(Stored entries)
========================

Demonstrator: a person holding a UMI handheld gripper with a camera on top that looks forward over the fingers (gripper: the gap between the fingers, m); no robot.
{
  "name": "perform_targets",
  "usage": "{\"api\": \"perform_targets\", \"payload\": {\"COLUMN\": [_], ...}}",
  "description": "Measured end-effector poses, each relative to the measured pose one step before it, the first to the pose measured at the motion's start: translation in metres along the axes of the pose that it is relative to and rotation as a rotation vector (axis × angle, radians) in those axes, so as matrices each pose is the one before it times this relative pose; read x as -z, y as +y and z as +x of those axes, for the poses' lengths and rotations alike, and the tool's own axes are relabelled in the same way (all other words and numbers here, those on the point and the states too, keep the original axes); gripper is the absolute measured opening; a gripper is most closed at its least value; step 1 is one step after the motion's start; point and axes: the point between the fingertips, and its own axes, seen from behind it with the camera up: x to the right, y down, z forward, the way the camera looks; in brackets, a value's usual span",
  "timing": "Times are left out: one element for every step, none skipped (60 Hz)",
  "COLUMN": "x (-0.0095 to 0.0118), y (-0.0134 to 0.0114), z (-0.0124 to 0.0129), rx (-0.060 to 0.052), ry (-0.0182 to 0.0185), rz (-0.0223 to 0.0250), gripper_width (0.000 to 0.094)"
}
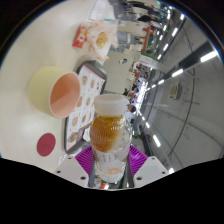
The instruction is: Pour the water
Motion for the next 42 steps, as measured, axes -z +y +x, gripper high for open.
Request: {"api": "perform_targets", "payload": {"x": [0.00207,0.0023,0.00194,0.00198,0.00215,0.00232,0.00229,0.00167,0.00209,0.00162,0.00194,0.00134,0.00301,0.00118,0.00018,0.00076,0.00108,0.00046,0.00027,-0.00021,-0.00024,-0.00355,-0.00139,-0.00132,-0.00147,-0.00219,-0.00389,-0.00133,-0.00171,-0.00279,-0.00272,-0.00265,-0.00282,-0.0029,-0.00256,-0.00342,-0.01018,0.00115,-0.00179,-0.00417,-0.00166,-0.00203], "y": [0.00234,0.00143,0.00086,0.00131,0.00204,0.00237,0.00024,0.00239,0.0011,0.00119,0.002,0.00187,-0.00104,-0.002,0.00253,0.00185,0.00229,0.00258,0.00316,0.00341,0.00289,0.00346,0.00389,0.0034,0.00354,0.00394,0.00588,0.00425,0.00472,0.00426,0.0044,0.00457,0.00499,0.00479,0.0047,0.00496,0.00619,0.00131,0.0029,0.00502,0.00326,0.00263], "z": [0.00284,0.00316,0.00292,0.00308,0.00314,0.00357,0.00258,0.0055,0.00418,0.00423,0.0037,0.00247,-0.00129,-0.00167,0.0033,0.0009,0.00097,0.00034,0.00045,0.00081,-0.0037,-0.00006,-0.00043,-0.00003,-0.00008,-0.00065,-0.0031,-0.00134,-0.00169,-0.00144,-0.00135,-0.00137,-0.00099,-0.00028,-0.0002,-0.00025,-0.00334,0.00186,0.00096,-0.00177,0.00082,0.00023], "rx": [-0.0505,-0.0545,-0.0578,-0.0594,-0.0602,-0.0604,-0.0557,-0.057,-0.0598,-0.0582,-0.0533,-0.0463,-0.0436,-0.0424,-0.0458,-0.0483,-0.0472,-0.0468,-0.0479,-0.0488,-0.0462,-0.0486,-0.0478,-0.0483,-0.0472,-0.0434,-0.0383,-0.0348,-0.0356,-0.034,-0.0312,-0.0288,-0.0275,-0.0256,-0.0225,-0.0192,-0.0212,-0.0091,-0.011,-0.0099,-0.0059,-0.0071], "ry": [-0.00809,-0.00726,-0.00874,-0.00936,-0.00919,-0.00774,-0.0025,-0.00744,-0.008,-0.00631,-0.00838,-0.01303,-0.00722,-0.00878,-0.01725,-0.01179,-0.01246,-0.01273,-0.01094,-0.00817,-0.00632,-0.01204,-0.01312,-0.01318,-0.01323,-0.01475,-0.01415,-0.0168,-0.0161,-0.01654,-0.01643,-0.01611,-0.01338,-0.01069,-0.00891,-0.00849,-0.00855,-0.00622,-0.00516,-0.0027,-0.00403,-0.00278], "rz": [-0.0008,0.00188,0.00504,0.00393,0.00115,-0.00041,-0.00106,0.00597,0.00478,0.00336,0.00082,0.0014,0.00026,0.00454,0.00816,0.00174,-0.00081,-0.00153,-0.0023,-0.00324,-0.00414,-0.0044,-0.00511,-0.00348,-0.0028,-0.00371,-0.0045,-0.00303,-0.00099,-0.00055,-0.00114,-0.00198,-0.0029,-0.00328,-0.00448,-0.00447,-0.00308,0.00037,-0.00015,-0.002,-0.00134,-0.00084], "gripper_width": [0.0436,0.0439,0.0436,0.0437,0.0437,0.0438,0.0438,0.0439,0.0439,0.0438,0.0438,0.044,0.0442,0.0443,0.0444,0.0442,0.0445,0.0443,0.0442,0.0441,0.044,0.044,0.0442,0.0441,0.0441,0.0443,0.0443,0.0442,0.0444,0.0441,0.0441,0.0442,0.0442,0.0443,0.0441,0.0443,0.0444,0.0444,0.0443,0.0442,0.0442,0.0441]}}
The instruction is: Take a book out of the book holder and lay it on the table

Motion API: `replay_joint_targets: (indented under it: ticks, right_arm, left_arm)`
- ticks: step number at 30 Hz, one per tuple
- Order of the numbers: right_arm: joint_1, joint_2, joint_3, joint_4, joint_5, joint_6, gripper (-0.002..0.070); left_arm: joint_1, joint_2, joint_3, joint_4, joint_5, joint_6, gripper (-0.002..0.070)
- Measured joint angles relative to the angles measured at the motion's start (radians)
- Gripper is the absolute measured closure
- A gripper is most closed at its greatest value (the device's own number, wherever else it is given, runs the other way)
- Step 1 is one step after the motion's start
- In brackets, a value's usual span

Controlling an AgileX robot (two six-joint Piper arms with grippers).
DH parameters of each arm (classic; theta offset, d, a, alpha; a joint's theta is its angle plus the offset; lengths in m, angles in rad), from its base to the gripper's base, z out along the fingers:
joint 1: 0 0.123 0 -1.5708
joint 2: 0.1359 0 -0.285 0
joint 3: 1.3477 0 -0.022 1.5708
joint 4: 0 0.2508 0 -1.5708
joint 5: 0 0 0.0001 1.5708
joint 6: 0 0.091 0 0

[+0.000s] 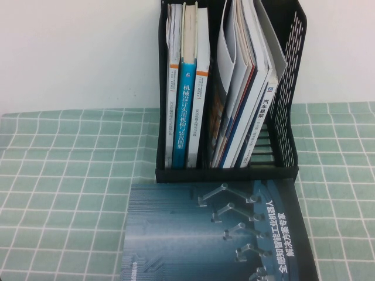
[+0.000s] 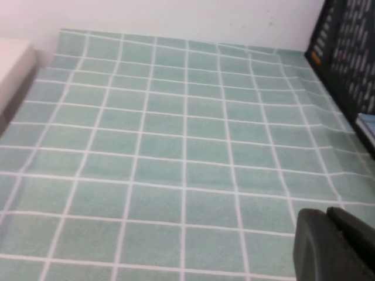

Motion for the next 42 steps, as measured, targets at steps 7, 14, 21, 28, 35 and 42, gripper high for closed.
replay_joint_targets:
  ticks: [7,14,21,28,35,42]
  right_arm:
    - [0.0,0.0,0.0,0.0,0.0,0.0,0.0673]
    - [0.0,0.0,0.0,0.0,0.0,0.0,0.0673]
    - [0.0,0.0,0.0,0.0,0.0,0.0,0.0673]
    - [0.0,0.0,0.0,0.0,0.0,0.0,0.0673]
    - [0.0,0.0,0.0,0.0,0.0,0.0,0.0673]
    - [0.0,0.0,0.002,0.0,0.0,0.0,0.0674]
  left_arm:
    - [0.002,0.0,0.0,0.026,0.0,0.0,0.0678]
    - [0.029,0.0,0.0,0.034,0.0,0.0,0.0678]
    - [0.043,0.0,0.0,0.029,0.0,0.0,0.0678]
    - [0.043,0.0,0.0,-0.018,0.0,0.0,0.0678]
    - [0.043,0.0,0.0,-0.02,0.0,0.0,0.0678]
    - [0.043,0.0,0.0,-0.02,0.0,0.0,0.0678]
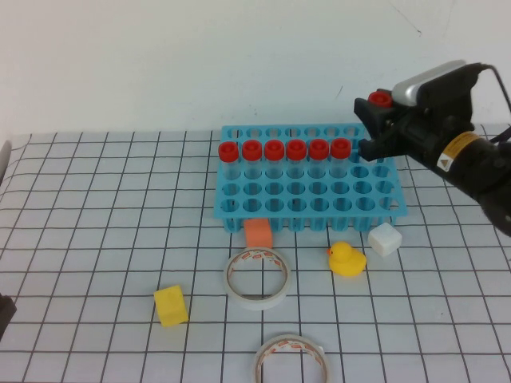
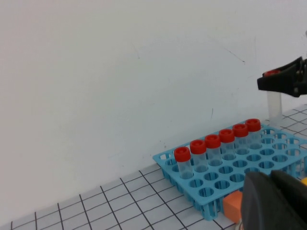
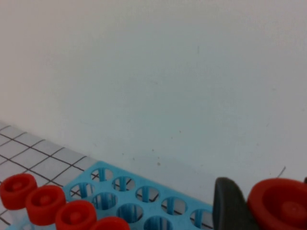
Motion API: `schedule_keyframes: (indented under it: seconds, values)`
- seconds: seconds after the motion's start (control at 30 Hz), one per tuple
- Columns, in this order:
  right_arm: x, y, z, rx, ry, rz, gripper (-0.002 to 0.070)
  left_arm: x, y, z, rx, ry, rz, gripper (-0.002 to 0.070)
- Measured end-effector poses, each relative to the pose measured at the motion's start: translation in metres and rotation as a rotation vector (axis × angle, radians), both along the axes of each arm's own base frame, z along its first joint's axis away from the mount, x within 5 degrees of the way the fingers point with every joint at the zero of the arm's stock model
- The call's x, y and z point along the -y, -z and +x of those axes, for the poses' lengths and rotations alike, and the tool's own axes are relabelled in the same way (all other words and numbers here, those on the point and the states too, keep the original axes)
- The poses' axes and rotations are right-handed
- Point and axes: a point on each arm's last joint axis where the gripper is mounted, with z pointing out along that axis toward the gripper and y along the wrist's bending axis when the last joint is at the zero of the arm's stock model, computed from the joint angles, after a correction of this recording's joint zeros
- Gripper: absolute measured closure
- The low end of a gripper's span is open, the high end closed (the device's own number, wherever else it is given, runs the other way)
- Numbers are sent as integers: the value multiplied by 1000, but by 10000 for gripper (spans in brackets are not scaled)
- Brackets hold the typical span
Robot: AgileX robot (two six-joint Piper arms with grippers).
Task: Place the test tubes
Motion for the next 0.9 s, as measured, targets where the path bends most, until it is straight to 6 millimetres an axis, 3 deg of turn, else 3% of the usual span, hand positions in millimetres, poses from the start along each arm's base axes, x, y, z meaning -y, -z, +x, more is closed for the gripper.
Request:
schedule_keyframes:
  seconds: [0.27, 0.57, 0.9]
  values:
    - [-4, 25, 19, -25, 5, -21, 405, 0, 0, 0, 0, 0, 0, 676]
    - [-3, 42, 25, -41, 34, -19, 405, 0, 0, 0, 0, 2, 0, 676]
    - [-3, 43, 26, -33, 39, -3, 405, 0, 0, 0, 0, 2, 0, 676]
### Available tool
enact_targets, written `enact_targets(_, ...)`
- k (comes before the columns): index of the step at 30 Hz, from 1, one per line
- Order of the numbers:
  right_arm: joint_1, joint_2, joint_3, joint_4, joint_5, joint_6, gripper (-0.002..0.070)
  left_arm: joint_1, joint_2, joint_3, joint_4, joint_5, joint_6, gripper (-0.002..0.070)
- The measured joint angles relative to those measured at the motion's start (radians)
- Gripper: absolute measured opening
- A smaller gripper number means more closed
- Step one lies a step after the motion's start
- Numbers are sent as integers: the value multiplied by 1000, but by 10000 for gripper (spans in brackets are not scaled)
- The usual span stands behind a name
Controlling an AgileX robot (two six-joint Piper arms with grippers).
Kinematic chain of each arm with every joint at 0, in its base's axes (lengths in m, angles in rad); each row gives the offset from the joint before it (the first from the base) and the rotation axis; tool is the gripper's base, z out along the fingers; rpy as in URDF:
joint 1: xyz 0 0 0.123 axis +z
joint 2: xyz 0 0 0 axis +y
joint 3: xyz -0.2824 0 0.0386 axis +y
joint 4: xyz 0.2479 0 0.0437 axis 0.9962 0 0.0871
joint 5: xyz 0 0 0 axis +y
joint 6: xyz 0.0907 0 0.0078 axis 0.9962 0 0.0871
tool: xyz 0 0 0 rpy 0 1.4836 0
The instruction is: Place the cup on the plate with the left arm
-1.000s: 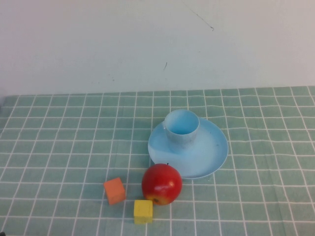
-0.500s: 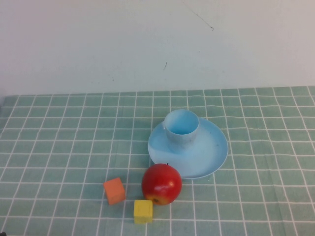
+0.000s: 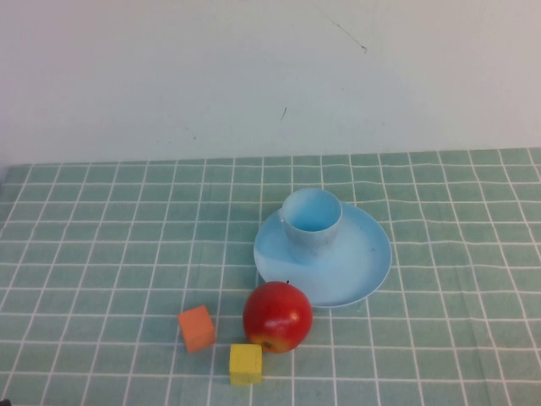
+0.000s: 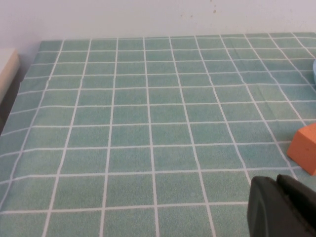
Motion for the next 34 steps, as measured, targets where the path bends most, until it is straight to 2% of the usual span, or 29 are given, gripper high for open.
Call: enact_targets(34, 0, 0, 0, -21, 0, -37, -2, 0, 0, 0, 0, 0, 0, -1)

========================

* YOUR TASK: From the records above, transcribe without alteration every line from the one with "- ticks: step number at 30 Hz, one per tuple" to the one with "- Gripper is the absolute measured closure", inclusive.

* TASK RESULT:
- ticks: step number at 30 Hz, one per tuple
- Order of the numbers: right_arm: joint_1, joint_2, joint_3, joint_4, joint_5, joint_6, gripper (-0.002..0.070); left_arm: joint_1, joint_2, joint_3, joint_4, joint_5, joint_6, gripper (-0.002..0.070)
- Measured joint angles relative to the angles measured at the motion's start (radians)
- Gripper is the absolute measured closure

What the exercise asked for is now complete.